From the material below, pull each line containing the string "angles".

*Recorded data*
[Start of section]
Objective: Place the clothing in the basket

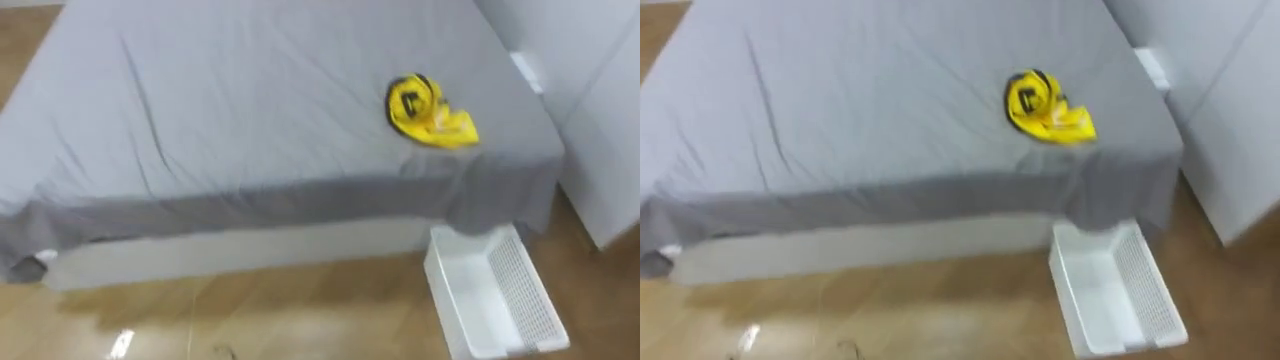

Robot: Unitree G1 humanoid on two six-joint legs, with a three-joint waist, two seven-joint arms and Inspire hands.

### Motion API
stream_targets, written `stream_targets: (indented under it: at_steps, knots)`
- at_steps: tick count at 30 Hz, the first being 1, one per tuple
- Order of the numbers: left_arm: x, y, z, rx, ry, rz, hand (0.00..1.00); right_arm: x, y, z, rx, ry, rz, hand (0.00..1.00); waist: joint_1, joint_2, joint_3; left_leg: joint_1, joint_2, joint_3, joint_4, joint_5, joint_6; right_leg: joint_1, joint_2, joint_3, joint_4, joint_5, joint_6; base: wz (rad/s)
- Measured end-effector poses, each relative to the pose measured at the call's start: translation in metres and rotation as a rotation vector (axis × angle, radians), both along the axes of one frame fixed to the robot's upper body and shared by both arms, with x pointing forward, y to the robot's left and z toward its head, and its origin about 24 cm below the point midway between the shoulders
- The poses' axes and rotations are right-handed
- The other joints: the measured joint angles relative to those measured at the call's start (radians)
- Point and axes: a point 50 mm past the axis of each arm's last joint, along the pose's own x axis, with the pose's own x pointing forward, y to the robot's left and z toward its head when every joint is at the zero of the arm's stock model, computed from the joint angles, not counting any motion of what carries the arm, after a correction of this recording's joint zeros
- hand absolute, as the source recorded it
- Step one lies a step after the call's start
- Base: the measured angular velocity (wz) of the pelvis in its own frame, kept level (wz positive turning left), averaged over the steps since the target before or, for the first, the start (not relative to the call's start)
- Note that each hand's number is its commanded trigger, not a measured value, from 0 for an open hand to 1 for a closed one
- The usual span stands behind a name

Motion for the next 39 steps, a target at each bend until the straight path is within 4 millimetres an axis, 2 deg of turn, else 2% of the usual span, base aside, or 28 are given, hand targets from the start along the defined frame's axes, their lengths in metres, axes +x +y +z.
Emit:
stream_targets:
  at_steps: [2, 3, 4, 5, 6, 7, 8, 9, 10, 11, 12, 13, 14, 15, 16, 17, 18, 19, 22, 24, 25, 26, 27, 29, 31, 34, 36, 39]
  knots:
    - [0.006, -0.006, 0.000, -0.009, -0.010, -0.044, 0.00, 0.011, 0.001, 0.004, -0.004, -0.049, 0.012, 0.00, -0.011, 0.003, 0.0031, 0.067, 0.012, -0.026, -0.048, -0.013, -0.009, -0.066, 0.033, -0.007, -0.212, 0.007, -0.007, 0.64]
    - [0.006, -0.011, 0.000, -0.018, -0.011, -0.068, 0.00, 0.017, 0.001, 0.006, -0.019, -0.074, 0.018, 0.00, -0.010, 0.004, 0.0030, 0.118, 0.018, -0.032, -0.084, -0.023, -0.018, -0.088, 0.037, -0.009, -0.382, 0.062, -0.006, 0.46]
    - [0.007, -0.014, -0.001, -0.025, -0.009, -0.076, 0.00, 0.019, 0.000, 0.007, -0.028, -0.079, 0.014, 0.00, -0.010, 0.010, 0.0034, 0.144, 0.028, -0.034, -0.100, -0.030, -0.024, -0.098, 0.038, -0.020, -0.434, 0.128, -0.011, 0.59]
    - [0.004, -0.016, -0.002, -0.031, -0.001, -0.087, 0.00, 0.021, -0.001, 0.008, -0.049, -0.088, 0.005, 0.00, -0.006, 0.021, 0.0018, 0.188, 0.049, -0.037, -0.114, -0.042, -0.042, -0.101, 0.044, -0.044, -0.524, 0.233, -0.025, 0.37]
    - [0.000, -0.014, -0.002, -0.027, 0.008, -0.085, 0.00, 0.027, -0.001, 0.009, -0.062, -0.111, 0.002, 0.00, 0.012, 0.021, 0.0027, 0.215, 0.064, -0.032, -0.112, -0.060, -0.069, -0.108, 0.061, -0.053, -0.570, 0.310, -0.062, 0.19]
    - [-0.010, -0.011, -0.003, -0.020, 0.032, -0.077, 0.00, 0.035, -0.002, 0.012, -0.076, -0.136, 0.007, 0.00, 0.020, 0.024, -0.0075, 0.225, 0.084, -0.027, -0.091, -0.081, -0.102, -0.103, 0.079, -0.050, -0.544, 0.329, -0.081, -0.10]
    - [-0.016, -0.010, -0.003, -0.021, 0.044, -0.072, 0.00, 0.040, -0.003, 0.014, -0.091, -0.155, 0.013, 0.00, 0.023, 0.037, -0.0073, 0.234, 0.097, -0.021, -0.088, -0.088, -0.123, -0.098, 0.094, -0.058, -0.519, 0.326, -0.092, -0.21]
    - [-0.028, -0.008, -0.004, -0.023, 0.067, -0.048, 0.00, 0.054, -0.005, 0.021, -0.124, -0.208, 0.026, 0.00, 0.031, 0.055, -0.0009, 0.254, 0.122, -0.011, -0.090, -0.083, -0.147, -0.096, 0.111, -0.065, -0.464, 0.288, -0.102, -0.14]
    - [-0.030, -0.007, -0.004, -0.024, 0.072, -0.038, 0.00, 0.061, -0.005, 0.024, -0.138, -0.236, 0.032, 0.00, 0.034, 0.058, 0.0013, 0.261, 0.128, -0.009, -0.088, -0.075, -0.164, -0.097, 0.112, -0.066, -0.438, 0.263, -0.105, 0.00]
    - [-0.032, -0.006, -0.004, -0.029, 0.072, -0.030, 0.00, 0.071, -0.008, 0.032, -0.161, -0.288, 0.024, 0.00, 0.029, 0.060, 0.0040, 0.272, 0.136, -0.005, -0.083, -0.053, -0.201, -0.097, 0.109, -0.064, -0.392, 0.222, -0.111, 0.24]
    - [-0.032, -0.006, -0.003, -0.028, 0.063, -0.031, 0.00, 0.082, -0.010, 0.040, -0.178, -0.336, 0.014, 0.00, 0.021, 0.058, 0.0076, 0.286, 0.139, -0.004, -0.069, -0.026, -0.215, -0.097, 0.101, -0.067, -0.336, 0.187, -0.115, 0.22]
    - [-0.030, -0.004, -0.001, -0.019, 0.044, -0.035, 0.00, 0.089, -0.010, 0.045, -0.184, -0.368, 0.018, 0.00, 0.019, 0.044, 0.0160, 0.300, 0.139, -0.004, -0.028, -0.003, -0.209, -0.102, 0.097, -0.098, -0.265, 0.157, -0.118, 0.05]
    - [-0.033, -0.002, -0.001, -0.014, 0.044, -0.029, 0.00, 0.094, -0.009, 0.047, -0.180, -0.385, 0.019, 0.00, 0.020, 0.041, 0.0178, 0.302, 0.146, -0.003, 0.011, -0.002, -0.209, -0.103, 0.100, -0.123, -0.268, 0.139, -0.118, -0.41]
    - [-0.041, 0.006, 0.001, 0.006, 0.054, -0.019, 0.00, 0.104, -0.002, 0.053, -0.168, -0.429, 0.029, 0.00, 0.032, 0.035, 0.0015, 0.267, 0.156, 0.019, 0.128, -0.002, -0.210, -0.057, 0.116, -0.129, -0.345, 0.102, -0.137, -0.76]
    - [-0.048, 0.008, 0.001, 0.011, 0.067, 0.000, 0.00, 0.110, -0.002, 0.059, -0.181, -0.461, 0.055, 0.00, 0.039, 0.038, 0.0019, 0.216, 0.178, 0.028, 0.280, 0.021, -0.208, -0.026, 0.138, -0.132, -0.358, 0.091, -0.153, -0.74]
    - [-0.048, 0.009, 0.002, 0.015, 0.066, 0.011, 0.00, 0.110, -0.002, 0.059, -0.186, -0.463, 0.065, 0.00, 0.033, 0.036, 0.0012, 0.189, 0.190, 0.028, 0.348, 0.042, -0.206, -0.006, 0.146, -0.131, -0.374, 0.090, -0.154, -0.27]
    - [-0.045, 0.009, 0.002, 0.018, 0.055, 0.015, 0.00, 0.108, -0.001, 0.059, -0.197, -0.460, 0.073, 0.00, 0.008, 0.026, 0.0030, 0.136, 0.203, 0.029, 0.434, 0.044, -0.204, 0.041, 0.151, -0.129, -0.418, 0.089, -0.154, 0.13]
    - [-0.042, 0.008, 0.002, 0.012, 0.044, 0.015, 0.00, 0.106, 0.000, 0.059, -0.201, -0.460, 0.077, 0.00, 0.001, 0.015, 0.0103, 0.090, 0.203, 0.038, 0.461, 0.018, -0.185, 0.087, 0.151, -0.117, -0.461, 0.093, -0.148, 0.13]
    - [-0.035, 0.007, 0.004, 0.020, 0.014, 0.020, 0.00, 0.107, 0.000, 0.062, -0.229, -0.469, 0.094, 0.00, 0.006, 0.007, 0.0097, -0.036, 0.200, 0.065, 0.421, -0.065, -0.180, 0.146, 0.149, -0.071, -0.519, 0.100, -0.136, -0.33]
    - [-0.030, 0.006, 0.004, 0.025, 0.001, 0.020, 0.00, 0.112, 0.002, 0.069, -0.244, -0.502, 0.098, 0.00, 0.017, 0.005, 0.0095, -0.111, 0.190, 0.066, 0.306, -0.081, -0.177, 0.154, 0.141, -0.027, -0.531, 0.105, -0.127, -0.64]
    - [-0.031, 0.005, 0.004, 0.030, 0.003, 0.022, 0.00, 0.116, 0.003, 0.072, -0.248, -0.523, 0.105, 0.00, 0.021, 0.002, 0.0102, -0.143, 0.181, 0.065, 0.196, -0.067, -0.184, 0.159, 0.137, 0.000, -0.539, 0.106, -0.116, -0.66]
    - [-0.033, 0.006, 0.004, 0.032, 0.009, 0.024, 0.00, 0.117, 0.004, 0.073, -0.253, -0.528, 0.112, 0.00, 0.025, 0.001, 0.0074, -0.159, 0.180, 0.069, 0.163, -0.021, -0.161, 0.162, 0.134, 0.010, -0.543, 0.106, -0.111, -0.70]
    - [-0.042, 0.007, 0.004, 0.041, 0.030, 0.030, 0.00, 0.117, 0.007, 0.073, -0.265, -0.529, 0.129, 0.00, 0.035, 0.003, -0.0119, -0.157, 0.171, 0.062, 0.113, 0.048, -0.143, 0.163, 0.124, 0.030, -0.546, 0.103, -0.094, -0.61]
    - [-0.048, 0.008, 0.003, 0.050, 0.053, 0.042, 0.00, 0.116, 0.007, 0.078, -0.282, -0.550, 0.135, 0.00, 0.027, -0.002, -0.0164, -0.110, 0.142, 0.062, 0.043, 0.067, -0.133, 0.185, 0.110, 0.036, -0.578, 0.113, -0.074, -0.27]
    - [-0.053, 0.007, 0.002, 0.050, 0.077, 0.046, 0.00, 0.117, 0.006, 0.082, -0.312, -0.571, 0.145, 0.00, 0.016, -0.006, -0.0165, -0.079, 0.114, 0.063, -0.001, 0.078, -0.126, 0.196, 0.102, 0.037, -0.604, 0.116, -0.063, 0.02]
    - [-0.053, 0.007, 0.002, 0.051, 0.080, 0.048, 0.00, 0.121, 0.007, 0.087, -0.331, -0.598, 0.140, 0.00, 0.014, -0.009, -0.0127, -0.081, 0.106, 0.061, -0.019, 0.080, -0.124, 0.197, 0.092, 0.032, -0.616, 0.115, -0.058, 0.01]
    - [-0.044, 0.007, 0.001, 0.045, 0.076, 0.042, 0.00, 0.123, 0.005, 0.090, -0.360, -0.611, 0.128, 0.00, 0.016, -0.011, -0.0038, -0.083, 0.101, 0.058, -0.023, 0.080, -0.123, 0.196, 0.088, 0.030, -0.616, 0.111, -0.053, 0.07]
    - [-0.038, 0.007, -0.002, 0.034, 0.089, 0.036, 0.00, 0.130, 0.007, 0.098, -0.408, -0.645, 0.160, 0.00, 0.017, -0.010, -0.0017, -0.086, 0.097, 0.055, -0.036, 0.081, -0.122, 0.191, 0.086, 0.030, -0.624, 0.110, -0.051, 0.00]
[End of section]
*Answer to the problem*
- The other joints: the measured joint angles relative to those measured at the call's start (radians)
- Point and axes: a point 50 mm past the axis of each arm's last joint, along the pose's own x axis, with the pose's own x pointing forward, y to the robot's left and z toward its head when every joint is at the zero of the arm's stock model, computed from the joint angles, not counting any motion of what carries the arm, after a correction of this recording's joint zeros

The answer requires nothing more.